## REQUIREMENT
Only the words of the entries are wanted, repeated exactly and without images.

## TASK MATERIAL
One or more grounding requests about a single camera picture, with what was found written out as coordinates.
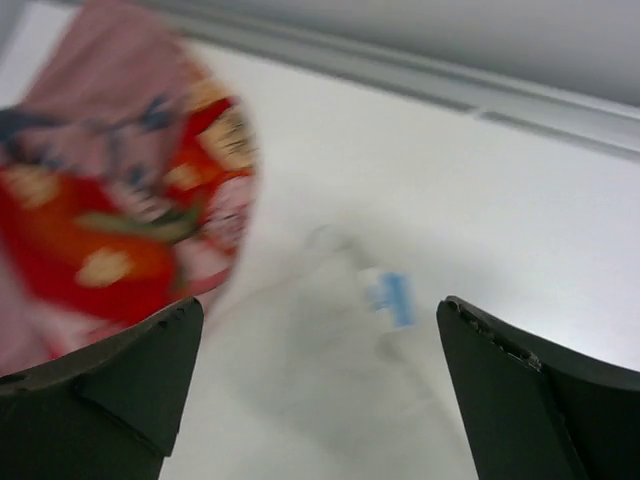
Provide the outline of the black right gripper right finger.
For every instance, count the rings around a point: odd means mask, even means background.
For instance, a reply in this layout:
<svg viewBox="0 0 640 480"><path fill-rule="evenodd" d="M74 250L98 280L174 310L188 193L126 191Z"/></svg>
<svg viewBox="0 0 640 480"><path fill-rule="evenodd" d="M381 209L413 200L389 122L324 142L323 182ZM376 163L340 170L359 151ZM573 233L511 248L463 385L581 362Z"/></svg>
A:
<svg viewBox="0 0 640 480"><path fill-rule="evenodd" d="M638 478L638 372L455 296L436 317L479 478Z"/></svg>

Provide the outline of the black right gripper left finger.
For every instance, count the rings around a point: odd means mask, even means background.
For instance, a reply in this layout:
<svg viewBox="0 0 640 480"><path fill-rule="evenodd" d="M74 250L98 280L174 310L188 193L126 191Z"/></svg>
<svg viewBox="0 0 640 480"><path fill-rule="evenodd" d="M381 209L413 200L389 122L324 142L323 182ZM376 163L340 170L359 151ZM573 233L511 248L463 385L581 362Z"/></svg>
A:
<svg viewBox="0 0 640 480"><path fill-rule="evenodd" d="M156 479L174 449L203 329L186 298L1 379L4 479Z"/></svg>

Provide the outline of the white pillow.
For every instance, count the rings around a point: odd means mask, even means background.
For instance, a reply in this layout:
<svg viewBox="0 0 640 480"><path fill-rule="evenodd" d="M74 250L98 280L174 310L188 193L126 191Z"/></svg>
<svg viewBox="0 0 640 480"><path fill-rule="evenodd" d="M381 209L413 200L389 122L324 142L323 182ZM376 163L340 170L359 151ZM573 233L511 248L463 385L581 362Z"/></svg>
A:
<svg viewBox="0 0 640 480"><path fill-rule="evenodd" d="M454 407L430 381L441 350L402 274L350 236L313 231L292 275L205 332L165 479L473 479Z"/></svg>

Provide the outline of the red and pink pillowcase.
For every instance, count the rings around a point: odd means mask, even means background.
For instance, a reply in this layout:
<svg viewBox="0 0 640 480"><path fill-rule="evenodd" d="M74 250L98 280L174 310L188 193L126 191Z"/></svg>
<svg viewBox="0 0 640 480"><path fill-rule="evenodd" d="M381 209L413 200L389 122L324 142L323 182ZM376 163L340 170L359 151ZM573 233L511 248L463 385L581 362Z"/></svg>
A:
<svg viewBox="0 0 640 480"><path fill-rule="evenodd" d="M240 99L150 10L91 1L1 112L1 371L209 308L242 247L256 144Z"/></svg>

## WRITTEN ANSWER
One or more grounding requests about a single camera picture, with what was found written out as coordinates.
Provide the outline of the black right gripper right finger.
For every instance, count the rings around a point: odd means mask, even means background.
For instance, a reply in this layout:
<svg viewBox="0 0 640 480"><path fill-rule="evenodd" d="M74 250L98 280L174 310L188 193L126 191Z"/></svg>
<svg viewBox="0 0 640 480"><path fill-rule="evenodd" d="M381 209L413 200L389 122L324 142L323 182ZM376 163L340 170L359 151ZM573 233L511 248L463 385L581 362Z"/></svg>
A:
<svg viewBox="0 0 640 480"><path fill-rule="evenodd" d="M638 478L638 372L455 296L436 317L479 478Z"/></svg>

Provide the outline of the black right gripper left finger.
For every instance, count the rings around a point: odd means mask, even means background.
For instance, a reply in this layout:
<svg viewBox="0 0 640 480"><path fill-rule="evenodd" d="M74 250L98 280L174 310L188 193L126 191Z"/></svg>
<svg viewBox="0 0 640 480"><path fill-rule="evenodd" d="M381 209L413 200L389 122L324 142L323 182ZM376 163L340 170L359 151ZM573 233L511 248L463 385L581 362Z"/></svg>
A:
<svg viewBox="0 0 640 480"><path fill-rule="evenodd" d="M156 479L174 449L203 329L186 298L1 379L4 479Z"/></svg>

Provide the outline of the white pillow.
For every instance, count the rings around a point: odd means mask, even means background.
For instance, a reply in this layout:
<svg viewBox="0 0 640 480"><path fill-rule="evenodd" d="M74 250L98 280L174 310L188 193L126 191Z"/></svg>
<svg viewBox="0 0 640 480"><path fill-rule="evenodd" d="M381 209L413 200L389 122L324 142L323 182ZM376 163L340 170L359 151ZM573 233L511 248L463 385L581 362Z"/></svg>
A:
<svg viewBox="0 0 640 480"><path fill-rule="evenodd" d="M454 407L430 381L441 350L402 274L350 236L313 231L292 275L205 332L165 479L473 479Z"/></svg>

Provide the outline of the red and pink pillowcase.
For every instance, count the rings around a point: odd means mask, even means background.
For instance, a reply in this layout:
<svg viewBox="0 0 640 480"><path fill-rule="evenodd" d="M74 250L98 280L174 310L188 193L126 191Z"/></svg>
<svg viewBox="0 0 640 480"><path fill-rule="evenodd" d="M381 209L413 200L389 122L324 142L323 182ZM376 163L340 170L359 151ZM573 233L511 248L463 385L581 362Z"/></svg>
A:
<svg viewBox="0 0 640 480"><path fill-rule="evenodd" d="M240 99L150 10L91 1L1 112L1 371L209 308L242 247L256 144Z"/></svg>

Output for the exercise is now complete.